WHAT IS EXPECTED ->
Locate the line bearing "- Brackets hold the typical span" in the material below, then reproduce it and each following line up to and including the line bearing "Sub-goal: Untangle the".

* * * * * * *

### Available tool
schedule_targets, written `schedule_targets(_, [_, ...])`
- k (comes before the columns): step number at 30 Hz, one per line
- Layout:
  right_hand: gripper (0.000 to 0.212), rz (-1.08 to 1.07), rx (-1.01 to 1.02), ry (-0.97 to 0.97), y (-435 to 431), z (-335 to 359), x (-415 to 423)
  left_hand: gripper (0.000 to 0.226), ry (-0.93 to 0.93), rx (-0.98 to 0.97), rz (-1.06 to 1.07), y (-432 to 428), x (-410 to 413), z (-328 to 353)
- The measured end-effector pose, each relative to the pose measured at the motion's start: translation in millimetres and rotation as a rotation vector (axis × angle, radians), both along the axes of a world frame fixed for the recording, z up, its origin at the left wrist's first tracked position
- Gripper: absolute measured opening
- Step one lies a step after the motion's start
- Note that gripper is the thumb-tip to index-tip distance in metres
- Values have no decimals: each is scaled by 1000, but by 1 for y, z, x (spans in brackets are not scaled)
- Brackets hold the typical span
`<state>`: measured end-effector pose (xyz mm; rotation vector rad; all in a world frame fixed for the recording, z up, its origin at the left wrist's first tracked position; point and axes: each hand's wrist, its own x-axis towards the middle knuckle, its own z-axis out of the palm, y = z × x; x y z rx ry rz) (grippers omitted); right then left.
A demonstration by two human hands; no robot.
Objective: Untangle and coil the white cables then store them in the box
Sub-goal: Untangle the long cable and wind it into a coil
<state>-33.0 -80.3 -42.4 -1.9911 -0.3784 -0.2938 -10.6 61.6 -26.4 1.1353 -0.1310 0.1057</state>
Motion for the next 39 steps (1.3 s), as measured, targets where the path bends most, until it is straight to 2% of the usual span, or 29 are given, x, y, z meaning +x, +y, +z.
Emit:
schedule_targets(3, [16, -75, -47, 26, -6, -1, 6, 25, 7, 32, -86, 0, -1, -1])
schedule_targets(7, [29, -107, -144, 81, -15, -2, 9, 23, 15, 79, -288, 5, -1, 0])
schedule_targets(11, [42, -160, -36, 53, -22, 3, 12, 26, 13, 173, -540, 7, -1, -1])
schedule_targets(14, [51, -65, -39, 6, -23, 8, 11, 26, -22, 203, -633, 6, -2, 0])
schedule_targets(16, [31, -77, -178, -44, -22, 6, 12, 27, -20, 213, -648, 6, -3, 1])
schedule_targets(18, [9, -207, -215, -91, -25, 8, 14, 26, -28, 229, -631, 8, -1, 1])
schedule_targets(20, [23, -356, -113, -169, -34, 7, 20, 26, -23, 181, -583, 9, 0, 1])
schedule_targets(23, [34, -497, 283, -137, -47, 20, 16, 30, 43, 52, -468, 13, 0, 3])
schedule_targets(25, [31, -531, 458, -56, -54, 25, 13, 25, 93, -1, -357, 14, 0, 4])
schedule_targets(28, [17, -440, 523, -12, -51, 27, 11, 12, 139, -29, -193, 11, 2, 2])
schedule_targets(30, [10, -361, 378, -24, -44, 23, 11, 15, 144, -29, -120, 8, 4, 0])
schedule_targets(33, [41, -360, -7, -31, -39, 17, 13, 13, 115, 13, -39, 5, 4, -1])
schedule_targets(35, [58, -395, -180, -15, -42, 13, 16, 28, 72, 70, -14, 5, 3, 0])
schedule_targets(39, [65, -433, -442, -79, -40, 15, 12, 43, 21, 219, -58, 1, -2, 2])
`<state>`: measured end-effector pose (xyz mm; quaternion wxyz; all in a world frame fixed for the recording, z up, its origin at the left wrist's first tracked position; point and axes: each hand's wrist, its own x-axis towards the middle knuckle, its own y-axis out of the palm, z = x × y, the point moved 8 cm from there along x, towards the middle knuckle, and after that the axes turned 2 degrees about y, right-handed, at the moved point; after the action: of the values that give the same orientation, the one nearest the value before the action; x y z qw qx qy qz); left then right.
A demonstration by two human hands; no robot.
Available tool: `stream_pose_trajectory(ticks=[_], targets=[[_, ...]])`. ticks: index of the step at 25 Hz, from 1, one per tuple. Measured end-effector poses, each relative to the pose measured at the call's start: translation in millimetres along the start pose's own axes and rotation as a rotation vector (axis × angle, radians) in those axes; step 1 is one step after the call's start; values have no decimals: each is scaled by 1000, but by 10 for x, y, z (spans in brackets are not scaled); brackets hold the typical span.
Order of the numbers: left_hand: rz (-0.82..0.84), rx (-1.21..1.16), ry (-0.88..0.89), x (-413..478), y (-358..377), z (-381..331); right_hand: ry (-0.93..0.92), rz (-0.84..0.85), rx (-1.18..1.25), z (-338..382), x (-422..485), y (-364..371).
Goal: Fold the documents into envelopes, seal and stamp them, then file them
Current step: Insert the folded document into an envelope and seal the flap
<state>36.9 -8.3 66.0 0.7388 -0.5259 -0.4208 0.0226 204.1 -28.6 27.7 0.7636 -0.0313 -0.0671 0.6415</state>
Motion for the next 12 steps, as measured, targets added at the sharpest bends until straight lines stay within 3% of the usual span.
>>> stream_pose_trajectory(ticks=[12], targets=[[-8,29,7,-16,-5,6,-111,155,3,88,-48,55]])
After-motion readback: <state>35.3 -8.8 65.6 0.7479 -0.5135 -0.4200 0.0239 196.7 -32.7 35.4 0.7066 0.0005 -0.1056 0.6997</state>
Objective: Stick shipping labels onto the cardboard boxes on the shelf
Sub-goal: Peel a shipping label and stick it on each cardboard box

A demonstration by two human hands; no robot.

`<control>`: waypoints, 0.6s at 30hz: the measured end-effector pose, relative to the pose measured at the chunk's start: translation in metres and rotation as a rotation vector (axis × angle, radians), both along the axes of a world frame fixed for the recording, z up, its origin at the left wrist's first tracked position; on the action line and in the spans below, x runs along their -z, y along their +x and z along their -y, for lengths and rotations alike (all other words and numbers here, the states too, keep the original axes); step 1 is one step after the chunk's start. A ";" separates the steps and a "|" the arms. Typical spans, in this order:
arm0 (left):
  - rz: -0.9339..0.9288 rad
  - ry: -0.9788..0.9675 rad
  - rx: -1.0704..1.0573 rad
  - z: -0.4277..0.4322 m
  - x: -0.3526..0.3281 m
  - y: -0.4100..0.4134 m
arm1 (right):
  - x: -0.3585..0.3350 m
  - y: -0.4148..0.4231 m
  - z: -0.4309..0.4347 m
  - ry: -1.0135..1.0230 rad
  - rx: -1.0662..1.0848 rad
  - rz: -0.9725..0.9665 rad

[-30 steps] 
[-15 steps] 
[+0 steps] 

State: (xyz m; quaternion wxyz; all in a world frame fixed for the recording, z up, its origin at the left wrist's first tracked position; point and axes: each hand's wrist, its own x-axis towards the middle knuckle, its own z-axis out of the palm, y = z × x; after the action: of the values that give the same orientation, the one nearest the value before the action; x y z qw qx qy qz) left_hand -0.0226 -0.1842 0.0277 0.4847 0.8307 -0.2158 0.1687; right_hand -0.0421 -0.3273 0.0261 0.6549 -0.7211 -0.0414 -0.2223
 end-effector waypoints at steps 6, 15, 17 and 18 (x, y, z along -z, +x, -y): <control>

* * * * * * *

ANSWER TO THIS TASK ->
- Brackets hold the typical span
`<state>`: measured end-effector pose (xyz mm; rotation vector rad; all in a world frame fixed for the recording, z up, its origin at the left wrist's first tracked position; point and axes: each hand's wrist, its own x-axis towards the middle knuckle, its own z-axis out of the palm, y = z × x; x y z rx ry rz) (grippers omitted); right then left.
A demonstration by two human hands; no robot.
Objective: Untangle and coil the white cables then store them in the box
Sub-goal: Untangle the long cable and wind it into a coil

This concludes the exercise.